Try it: Please find the number of lines in the material below where the string "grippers" occurs, and give only that number.

Information supplied:
-- -- --
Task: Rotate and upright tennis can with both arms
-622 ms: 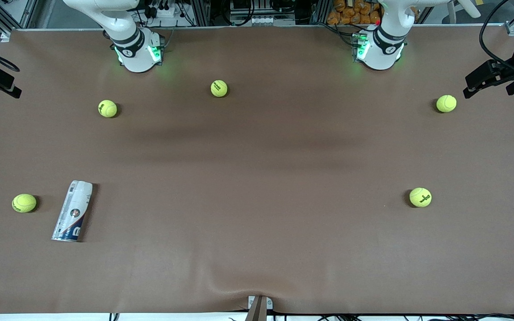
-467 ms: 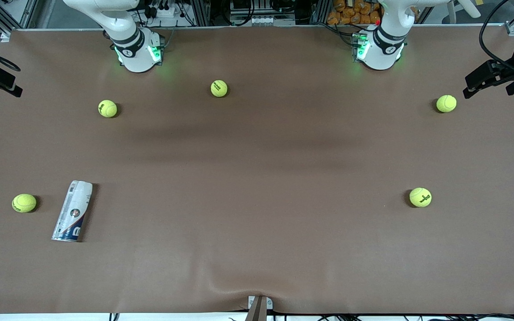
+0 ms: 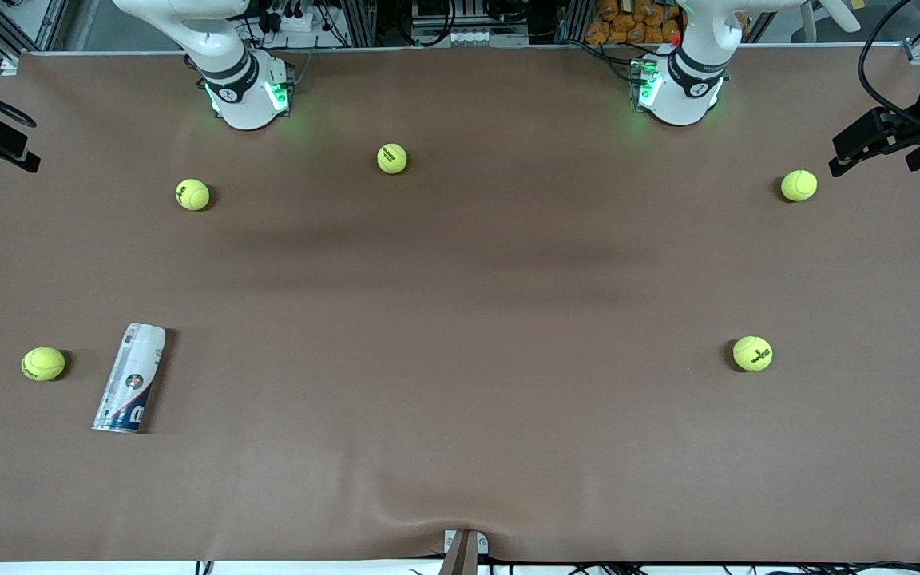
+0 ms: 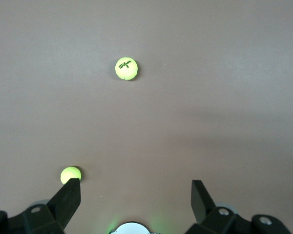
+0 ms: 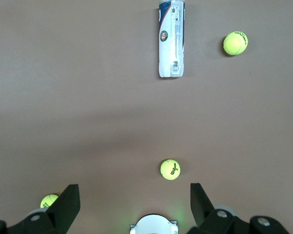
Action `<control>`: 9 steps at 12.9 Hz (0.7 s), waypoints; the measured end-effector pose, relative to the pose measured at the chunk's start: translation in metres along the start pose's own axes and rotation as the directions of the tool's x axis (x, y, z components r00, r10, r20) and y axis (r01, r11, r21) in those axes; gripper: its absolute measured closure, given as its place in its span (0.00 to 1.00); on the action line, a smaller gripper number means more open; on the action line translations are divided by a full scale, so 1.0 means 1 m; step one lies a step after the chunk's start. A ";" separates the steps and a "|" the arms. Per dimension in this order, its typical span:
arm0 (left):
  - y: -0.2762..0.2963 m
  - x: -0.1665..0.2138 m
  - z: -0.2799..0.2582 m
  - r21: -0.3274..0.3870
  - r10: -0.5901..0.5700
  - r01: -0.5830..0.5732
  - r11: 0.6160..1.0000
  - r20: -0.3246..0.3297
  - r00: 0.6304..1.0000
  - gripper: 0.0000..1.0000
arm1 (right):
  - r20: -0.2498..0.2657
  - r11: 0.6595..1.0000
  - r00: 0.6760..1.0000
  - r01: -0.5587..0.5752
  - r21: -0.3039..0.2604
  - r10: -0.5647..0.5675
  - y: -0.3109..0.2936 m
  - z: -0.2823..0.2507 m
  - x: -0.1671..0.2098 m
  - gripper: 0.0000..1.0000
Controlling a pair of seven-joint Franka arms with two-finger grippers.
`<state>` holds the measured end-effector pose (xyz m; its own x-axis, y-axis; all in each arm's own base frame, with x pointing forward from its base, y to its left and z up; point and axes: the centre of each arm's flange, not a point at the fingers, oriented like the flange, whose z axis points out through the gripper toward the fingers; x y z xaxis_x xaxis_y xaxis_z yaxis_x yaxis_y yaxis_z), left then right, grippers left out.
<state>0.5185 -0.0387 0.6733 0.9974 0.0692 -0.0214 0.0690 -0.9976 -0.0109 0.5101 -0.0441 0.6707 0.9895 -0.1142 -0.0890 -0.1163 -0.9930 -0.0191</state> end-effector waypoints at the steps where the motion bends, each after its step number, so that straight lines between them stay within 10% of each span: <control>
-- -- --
Expected output: 2